Mas as seguradoras negaram pagar pelas melhoras, afirmando que a apólice continha uma cláusula de exclusão quanto a defeitos de projeto ou falhas humanas na construção. Os dois lados discutiram a questão, de acordo com a queixa, e as seguradoras terminaram pagando "uma porção muito pequena" do que o Ark Encounter reivindicava.

Mas a empresa afirma que elas "violaram suas obrigações contratuais, agiram de má fé e violaram as leis do Kentucky por não oferecer cobertura adicional". O processo foi aberto na quarta-feira (29) em um tribunal estadual de primeira instância no Kentucky. A Allied World Assurance e três outras seguradoras são as acusadas –nenhuma das quais respondeu a pedidos de comentário.

O Ark Encounter, um empreendimento de US$ 120 milhões no qual os ingressos para adultos custam US$ 48, foi inaugurado em 2016, com um zoológico, tirolesas e um restaurante, além da réplica da arca, com altura equivalente a cinco andares.

O projeto foi concebido por Ken Ham e sua igreja, Answers in Genesis, também responsável pelo Museu da Criação. Ham, que é cristão fundamentalista e adepto do criacionismo, argumenta que a Bíblia é uma narrativa histórica que deve ser aceita literalmente.

Ele acredita que dinossauros e humanos conviveram e que o dilúvio bíblico criou o Grand Canyon. E sustenta que Noé trabalhou por sete décadas para construir sua embarcação, e tinha 600 anos de idade quanto o dilúvio chegou. Ele não respondeu a pedidos de comentários enviados por intermédio de Melany Etheridge, porta-voz do Ark Encounter.
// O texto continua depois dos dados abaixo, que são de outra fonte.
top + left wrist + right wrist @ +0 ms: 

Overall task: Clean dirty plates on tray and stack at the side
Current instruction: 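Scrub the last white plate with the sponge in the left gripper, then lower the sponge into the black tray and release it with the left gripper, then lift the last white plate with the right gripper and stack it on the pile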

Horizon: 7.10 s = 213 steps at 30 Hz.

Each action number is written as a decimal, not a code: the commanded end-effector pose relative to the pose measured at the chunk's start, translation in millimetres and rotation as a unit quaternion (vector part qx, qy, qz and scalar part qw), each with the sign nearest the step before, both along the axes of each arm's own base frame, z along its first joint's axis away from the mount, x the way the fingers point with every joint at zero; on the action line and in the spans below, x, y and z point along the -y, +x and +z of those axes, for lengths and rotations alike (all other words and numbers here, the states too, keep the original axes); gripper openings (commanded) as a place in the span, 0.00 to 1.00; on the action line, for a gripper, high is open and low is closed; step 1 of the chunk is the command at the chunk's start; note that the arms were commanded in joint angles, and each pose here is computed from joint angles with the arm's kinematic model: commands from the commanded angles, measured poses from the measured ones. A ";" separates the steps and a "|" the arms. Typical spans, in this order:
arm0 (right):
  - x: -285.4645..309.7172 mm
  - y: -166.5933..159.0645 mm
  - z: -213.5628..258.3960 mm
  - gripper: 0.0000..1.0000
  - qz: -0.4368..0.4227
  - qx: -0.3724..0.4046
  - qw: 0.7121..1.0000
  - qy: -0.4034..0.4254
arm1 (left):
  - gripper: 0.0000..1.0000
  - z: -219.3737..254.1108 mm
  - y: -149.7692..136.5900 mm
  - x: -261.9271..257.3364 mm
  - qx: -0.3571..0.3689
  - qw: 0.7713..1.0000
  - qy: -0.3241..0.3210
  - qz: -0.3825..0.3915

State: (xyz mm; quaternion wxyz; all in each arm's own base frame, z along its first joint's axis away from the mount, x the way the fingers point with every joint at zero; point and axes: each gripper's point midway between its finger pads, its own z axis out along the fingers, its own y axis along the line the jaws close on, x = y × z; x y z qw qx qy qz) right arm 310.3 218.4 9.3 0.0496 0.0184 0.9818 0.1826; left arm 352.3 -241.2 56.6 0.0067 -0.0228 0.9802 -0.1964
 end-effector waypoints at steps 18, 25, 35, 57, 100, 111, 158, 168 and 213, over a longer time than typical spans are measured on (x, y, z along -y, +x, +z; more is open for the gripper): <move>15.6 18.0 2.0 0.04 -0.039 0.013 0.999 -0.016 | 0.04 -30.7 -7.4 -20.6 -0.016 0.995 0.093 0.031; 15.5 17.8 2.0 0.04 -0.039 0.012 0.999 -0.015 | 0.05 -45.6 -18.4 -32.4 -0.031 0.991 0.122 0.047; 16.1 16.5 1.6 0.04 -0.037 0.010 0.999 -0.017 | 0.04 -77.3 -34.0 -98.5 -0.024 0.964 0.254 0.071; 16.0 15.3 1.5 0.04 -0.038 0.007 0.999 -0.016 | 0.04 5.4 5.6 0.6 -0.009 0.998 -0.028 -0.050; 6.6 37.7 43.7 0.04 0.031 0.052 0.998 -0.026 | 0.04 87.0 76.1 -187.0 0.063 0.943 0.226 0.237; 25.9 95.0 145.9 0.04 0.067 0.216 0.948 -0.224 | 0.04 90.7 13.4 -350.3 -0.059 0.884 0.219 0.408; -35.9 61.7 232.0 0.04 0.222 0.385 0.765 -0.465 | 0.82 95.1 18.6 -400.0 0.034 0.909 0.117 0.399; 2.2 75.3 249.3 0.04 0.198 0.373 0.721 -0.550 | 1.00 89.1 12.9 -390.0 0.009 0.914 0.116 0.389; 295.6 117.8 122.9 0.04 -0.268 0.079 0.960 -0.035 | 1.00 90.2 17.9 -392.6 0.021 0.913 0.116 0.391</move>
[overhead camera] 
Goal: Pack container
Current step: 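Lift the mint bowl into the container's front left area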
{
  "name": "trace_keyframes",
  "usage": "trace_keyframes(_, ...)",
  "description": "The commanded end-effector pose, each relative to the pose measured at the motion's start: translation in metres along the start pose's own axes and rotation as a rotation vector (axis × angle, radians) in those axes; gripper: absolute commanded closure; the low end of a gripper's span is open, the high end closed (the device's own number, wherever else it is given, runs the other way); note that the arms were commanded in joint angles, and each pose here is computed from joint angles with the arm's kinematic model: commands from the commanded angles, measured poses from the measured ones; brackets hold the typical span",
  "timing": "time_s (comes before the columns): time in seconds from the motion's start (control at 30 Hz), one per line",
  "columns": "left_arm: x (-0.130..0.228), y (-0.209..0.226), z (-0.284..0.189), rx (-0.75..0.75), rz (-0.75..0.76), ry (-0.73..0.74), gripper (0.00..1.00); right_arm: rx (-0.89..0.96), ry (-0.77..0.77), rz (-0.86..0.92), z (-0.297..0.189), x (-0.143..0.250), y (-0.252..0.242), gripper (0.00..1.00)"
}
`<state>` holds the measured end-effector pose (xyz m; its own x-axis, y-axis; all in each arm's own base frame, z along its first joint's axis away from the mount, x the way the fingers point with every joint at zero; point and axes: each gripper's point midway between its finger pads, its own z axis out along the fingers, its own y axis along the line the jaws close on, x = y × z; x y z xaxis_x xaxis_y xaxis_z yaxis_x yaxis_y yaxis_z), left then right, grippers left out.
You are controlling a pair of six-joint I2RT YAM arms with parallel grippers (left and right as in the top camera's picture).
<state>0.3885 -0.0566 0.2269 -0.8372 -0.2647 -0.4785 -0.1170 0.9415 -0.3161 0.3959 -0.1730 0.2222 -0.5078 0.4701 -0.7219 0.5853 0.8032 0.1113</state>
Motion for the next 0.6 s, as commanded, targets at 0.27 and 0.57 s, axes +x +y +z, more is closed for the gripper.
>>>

"O processo fala por si", afirma um comunicado que ela distribuiu em nome do parque. "Os hóspedes do Ark Encounter não foram afetados pelas obras realizadas na estrada de acesso. O horário de funcionamento nunca foi afetado".

O parque temático causou controvérsia considerável em sua inauguração, com foco principalmente nas origens de seu capital, que inclui US$ 62 milhões em títulos de dívida municipal de risco emitidos pelo governo de Williamstown. 

A organização de defesa das liberdades civis ACLU e outras organizações afirmaram que a Answers in Genesis não era elegível para subsídios estaduais e municipais, por suas práticas discriminatórias de contratação. 

Como condição para que sejam empregados, os 900 trabalhadores do parque, entre os quais 350 contatados sazonalmente, precisam assinar uma declaração de fé por meio da qual rejeitam a teoria da evolução, declaram que comparecem regularmente à igreja e que consideram a homossexualidade como pecado.

A história da Arca de Noé é parte do Velho Testamento, no livro do Gênese. Conta que Deus optou por exterminar todas as criaturas da Terra por seus malefícios, por meio de uma inundação, exceto Noé e os animais que ele transporta em sua arca. "O Senhor lamentou ter feito os seres humanos", afirma uma tradução da Bíblia, no trecho que explica os motivos de Deus para o dilúvio.